● YOUR GOAL:
Present each line of the entries below that holds the word "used".

● RECORDED INFORMATION:
- Opening Delimiter -

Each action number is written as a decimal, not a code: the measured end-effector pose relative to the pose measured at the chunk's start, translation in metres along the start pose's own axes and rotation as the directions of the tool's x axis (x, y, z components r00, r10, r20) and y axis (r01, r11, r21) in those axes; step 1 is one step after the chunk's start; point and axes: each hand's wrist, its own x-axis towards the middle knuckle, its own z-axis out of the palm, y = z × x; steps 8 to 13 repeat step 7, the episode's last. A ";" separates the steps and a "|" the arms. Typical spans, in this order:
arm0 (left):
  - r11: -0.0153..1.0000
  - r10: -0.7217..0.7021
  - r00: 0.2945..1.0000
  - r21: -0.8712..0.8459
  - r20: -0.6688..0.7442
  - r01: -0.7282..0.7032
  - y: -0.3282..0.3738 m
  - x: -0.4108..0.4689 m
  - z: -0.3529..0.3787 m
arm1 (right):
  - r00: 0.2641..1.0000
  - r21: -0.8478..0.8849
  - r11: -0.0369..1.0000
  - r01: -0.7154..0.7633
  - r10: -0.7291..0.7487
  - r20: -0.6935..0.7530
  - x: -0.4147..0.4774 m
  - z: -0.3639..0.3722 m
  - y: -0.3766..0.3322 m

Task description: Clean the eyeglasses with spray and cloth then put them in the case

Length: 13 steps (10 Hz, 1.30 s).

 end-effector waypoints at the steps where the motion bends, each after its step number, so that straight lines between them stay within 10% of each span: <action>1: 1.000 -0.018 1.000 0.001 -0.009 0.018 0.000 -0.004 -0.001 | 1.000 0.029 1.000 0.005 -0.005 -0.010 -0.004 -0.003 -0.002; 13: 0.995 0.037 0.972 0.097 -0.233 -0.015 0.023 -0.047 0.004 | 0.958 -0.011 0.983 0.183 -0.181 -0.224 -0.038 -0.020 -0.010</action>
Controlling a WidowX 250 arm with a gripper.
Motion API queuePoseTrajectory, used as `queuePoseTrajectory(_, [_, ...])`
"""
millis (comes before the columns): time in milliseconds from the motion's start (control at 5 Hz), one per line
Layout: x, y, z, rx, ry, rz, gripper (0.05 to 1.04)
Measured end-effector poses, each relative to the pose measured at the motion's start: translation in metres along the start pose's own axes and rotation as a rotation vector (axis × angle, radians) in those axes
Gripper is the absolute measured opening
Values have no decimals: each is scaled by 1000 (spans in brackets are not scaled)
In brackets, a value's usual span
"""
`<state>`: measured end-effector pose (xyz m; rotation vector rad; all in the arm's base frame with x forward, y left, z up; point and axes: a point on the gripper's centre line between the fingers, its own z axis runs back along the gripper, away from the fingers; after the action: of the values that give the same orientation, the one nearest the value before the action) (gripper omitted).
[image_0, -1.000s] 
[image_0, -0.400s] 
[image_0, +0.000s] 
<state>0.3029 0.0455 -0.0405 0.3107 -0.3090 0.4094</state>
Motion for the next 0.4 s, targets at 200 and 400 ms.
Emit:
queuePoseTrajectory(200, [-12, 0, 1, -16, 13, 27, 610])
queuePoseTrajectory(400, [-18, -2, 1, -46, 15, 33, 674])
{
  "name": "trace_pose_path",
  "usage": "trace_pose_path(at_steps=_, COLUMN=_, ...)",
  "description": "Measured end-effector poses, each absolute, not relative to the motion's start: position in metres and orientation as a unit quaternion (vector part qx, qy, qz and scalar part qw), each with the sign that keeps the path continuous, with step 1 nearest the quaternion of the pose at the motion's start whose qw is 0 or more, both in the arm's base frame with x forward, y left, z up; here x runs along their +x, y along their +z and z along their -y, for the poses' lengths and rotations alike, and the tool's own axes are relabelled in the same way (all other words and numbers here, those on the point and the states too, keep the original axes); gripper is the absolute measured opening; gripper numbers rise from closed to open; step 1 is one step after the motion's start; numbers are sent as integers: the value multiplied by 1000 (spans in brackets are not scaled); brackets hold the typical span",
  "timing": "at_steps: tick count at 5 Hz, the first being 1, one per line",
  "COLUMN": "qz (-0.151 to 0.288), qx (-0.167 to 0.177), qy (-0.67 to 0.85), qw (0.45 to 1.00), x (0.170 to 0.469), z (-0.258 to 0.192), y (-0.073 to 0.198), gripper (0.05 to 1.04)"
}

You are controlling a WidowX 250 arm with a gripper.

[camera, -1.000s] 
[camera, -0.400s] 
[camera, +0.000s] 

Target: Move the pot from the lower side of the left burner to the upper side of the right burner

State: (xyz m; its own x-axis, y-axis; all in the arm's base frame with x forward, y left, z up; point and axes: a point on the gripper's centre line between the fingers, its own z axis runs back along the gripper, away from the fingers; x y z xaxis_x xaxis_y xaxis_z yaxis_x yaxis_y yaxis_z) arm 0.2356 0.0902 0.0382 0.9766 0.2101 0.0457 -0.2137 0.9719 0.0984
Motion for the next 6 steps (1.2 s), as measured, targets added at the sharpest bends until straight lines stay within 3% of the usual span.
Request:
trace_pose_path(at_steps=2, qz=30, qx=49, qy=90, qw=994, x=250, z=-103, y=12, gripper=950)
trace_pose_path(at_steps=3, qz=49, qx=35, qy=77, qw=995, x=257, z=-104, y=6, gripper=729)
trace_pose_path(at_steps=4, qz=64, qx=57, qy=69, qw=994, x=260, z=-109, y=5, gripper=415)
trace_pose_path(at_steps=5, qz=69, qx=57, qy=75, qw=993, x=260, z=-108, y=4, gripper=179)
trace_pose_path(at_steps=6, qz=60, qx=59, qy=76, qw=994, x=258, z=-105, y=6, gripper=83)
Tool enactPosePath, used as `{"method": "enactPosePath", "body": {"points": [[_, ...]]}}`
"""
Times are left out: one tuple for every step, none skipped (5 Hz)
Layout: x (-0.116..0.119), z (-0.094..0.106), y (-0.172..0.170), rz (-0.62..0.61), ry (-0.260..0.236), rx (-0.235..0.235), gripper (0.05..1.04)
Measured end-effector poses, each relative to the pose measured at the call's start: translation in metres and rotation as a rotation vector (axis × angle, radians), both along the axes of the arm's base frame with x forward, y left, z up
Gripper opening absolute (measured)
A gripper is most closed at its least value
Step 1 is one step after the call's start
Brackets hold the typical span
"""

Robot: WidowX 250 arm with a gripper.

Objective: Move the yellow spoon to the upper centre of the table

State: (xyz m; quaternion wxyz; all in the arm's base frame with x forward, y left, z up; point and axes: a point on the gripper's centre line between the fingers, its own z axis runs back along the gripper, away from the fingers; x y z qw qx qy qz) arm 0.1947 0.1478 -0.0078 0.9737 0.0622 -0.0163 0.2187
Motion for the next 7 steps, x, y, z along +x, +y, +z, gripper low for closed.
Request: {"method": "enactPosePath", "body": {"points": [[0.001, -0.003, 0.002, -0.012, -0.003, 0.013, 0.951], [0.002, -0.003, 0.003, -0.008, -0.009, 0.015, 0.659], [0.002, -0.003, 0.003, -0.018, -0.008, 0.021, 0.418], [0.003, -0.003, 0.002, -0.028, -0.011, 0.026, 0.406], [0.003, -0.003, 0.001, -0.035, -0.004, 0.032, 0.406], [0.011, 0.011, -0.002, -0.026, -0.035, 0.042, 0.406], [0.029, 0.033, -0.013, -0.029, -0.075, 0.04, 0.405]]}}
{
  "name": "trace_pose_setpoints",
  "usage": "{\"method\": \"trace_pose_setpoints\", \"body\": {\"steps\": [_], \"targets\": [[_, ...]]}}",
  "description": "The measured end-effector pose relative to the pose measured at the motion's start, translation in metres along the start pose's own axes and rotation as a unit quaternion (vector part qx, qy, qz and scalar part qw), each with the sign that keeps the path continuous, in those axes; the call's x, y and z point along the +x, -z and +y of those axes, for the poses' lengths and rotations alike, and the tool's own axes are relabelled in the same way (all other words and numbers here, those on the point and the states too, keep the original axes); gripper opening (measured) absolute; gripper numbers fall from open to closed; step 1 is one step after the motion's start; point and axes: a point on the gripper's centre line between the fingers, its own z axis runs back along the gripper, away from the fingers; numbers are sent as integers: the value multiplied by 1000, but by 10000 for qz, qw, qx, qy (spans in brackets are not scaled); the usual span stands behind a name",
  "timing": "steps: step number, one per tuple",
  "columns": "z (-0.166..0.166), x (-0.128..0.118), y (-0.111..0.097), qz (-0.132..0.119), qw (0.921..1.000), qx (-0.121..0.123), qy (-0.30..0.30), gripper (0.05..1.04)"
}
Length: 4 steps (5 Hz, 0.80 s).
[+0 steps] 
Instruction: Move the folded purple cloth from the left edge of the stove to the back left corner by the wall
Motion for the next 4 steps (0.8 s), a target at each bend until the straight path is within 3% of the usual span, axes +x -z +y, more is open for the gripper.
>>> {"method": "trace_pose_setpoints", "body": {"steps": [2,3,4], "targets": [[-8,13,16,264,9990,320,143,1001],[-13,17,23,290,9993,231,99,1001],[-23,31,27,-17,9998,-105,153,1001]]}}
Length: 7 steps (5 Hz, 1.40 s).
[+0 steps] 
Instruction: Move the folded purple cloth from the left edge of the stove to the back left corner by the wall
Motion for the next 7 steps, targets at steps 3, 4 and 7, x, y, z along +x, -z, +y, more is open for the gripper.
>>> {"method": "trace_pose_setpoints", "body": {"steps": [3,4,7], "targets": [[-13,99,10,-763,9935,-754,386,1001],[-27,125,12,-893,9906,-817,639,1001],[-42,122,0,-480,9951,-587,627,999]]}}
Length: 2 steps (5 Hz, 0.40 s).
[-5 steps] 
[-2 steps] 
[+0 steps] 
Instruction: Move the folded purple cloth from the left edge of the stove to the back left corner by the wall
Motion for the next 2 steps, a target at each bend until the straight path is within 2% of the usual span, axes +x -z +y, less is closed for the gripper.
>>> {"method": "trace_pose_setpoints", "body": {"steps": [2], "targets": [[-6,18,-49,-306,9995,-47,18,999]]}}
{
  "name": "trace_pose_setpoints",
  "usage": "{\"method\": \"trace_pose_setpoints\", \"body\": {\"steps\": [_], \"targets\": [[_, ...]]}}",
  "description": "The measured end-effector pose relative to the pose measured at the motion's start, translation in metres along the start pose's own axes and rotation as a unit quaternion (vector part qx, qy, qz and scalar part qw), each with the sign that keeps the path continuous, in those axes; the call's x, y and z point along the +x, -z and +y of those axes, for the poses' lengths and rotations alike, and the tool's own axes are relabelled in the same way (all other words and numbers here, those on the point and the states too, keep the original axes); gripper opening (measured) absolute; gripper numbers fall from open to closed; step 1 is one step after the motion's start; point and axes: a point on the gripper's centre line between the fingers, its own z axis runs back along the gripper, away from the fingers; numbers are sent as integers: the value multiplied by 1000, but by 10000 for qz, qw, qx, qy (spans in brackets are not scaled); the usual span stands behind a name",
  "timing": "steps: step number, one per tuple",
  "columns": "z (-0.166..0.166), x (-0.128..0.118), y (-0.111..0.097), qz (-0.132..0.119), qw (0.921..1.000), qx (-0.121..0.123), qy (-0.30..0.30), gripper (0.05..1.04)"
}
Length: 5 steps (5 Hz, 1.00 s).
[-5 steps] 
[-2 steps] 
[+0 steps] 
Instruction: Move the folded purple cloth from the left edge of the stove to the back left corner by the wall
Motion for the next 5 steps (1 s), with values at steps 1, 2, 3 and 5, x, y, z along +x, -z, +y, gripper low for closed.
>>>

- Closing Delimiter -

● SOLUTION FOR THIS TASK:
Motion API queuePoseTrajectory, used as `queuePoseTrajectory(_, [_, ...])`
Tool enactPosePath, used as `{"method": "enactPosePath", "body": {"points": [[_, ...]]}}`

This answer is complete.